> _EXERCISE DIRECTIONS_
The whole listing below should be duplicated exactly, with nothing left out.
+++
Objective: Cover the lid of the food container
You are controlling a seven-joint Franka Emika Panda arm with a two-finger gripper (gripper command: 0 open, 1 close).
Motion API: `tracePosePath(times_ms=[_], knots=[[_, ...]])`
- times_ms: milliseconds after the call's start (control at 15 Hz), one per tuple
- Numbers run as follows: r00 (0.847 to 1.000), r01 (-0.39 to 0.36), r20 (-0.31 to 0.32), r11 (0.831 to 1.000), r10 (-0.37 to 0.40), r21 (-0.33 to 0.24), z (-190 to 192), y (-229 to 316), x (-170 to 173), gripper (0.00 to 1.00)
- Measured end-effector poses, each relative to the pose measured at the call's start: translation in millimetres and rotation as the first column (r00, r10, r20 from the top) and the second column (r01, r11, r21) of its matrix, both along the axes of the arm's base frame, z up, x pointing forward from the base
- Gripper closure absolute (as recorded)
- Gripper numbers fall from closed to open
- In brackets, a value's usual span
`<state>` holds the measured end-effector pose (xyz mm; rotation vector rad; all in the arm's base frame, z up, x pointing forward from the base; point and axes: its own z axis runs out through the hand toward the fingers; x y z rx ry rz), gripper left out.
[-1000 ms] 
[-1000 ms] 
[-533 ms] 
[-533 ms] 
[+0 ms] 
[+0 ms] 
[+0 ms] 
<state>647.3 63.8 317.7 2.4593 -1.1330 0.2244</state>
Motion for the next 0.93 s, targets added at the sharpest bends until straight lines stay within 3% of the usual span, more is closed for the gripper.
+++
> _RESPONSE BOX_
Objective: Cover the lid of the food container
You are controlling a seven-joint Franka Emika Panda arm with a two-finger gripper (gripper command: 0 open, 1 close).
Motion API: `tracePosePath(times_ms=[_], knots=[[_, ...]])`
- times_ms: milliseconds after the call's start (control at 15 Hz), one per tuple
- Numbers run as follows: r00 (0.847 to 1.000), r01 (-0.39 to 0.36), r20 (-0.31 to 0.32), r11 (0.831 to 1.000), r10 (-0.37 to 0.40), r21 (-0.33 to 0.24), z (-190 to 192), y (-229 to 316), x (-170 to 173), gripper (0.00 to 1.00)
- Measured end-effector poses, each relative to the pose measured at the call's start: translation in millimetres and rotation as the first column (r00, r10, r20 from the top) and the second column (r01, r11, r21) of its matrix, both along the axes of the arm's base frame, z up, x pointing forward from the base
- Gripper closure absolute (as recorded)
- Gripper numbers fall from closed to open
- In brackets, a value's usual span
`<state>` holds the measured end-effector pose (xyz mm; rotation vector rad; all in the arm's base frame, z up, x pointing forward from the base; point and axes: its own z axis runs out through the hand toward the fingers; x y z rx ry rz), gripper left out.
[-1000 ms] 
[-1000 ms] 
[-533 ms] 
[-533 ms] 
[+0 ms] 
[+0 ms] 
[+0 ms] 
<state>647.3 63.8 317.7 2.4593 -1.1330 0.2244</state>
Motion for the next 0.93 s, targets added at the sharpest bends until straight lines stay within 3% of the usual span, more is closed for the gripper.

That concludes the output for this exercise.